I am writing python code, where I call different end points in different methods. Is there a way that I could enforce same total API call limits across methods ?
Example: Total rate limit : 200 / Min
API Call 1 --> Method 1 This used up 150 / Min
API Call 2 --> Method 2
Want to restrict API Call 2 to 50 /Min inorder to avoid overall limit
@tstrinadhreddy I recently came across this issue while working on a project. This is a major concern for me as there's no way two methods to point to the same restriction.
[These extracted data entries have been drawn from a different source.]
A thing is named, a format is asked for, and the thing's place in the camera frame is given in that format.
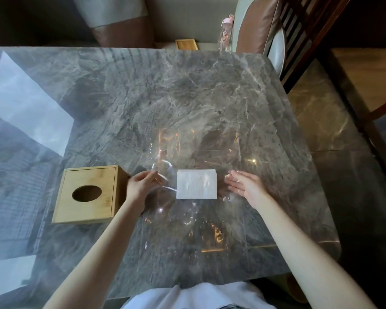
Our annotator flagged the person's right hand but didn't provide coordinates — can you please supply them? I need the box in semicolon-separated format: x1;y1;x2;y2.
224;170;269;209

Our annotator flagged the person's left hand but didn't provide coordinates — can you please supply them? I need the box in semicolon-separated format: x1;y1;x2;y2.
125;170;164;212

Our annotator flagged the white napkin stack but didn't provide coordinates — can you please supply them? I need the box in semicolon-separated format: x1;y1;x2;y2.
176;169;218;200

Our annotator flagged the wooden tissue box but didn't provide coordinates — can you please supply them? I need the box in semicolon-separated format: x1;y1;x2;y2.
51;165;129;226

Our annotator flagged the clear plastic wrapper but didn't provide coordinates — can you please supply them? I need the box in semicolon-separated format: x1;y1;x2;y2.
143;127;245;254

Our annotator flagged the person's right forearm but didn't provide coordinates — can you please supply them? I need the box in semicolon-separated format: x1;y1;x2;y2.
254;197;377;309

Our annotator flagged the person's left forearm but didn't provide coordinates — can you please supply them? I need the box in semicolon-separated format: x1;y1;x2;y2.
43;200;146;309

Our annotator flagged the person's white printed shirt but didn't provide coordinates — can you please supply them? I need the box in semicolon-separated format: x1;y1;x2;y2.
121;281;277;309

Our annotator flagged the yellow table leg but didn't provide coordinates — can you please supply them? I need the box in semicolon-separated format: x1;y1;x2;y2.
267;273;300;303

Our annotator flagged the white round chair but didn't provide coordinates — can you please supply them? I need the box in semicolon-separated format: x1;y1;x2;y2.
267;27;285;78

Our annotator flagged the small wooden tray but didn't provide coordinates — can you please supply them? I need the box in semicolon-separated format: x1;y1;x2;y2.
175;39;199;51

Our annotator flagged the white and brown cushion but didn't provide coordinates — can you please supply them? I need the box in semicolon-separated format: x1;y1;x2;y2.
231;0;282;55
72;0;155;48

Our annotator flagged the dark wooden chair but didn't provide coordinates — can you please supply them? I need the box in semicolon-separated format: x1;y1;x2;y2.
278;0;353;94

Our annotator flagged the beige sofa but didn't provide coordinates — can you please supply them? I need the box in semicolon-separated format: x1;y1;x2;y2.
0;0;242;50

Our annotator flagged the reddish wooden post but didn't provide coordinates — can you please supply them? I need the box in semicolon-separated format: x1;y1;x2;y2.
363;94;386;123
However, I thought of a few workarounds listed below
Method 1: You could simply abstract out the actual API call method and apply rate limit over there and whichever method needs to call the API they would have to be called through the rate-limited function.
Example:
Instead of this
def func1():
# API Call 1 goes here
def func2():
# API Call 2 goes here
try to abstract out the API call like this
class LimitedRequest:
@limits(calls=200, period=60)
def get(self, url: str, params=None, **kwargs):
return requests.get(url, params, **kwargs)
# Other methods as required
This could be abstracted out further to include app the HTTP methods required by your API. This didn't work out well for me as I wanted persistence as well across server restart while playing with certain strict 3rd party API's which wasn't possible here.
Method 2: @deckar-01 has a fork of this library as mentioned in Issue #31 here which implements persistence which you would help you by having the 2 methods separate like this by using the same database.
@limits(calls=200, period=60, storage='api_site_name.db')
def func1():
# API Call 1 goes here
@limits(calls=200, period=60, storage='api_site_name.db')
def func2():
# API Call 2 goes here
This worked like a charm but has some issues while using multiple threads due to limitations of SQLite as reported here
Method 3: As a work-around to Method 2, I've implemented the same with Redis instead of SQLite which was made keeping Django in mind but can be adapted to any Python application by passing a Redis cache instance to the method or configured directly.
Here's the gist
Example:
@limits(calls=200, period=60, name='api_site_name')
def func1():
# API Call 1 goes here
@limits(calls=200, period=60, name='api_site_name')
def func2():
# API Call 2 goes here
@limits(calls=100, period=60, name='another_api_site_name')
def func3():
# API Call 3 goes here
Another (possibly simpler) method for sharing a rate limit between multiple functions or methods might look like this:
@limits(calls=200, period=60)
def api_limit():
pass
def func1():
api_limit()
# API Call 1 goes here
def func2():
api_limit()
# API Call 2 goes here
@irgeek
The code tested is the following:
@limits(calls=4000, period=60)
def api_limit():
pass
def func1():
# Imported and called from REPL1
count = 0
while True:
api_limit()
print(count)
count += 1
def func2():
# Imported and called from REPL2
count = 0
while True:
api_limit()
print(count)
count += 1
If two different REPLs simultaneously call each function (func1() and func2()) they will both exhaust the calls/minute.
On the other hand, deckar01-ratelimit will work slower but as expected. The concurrency issues have been solved after release 3.0.1.
Use case:
@limits(calls=4000, period=60, storage="limit.db")
def api_limit():
pass
def func1():
...
Nonetheless, there are actively maintained apps that one could use such as PyrateLimiter and iolimiter.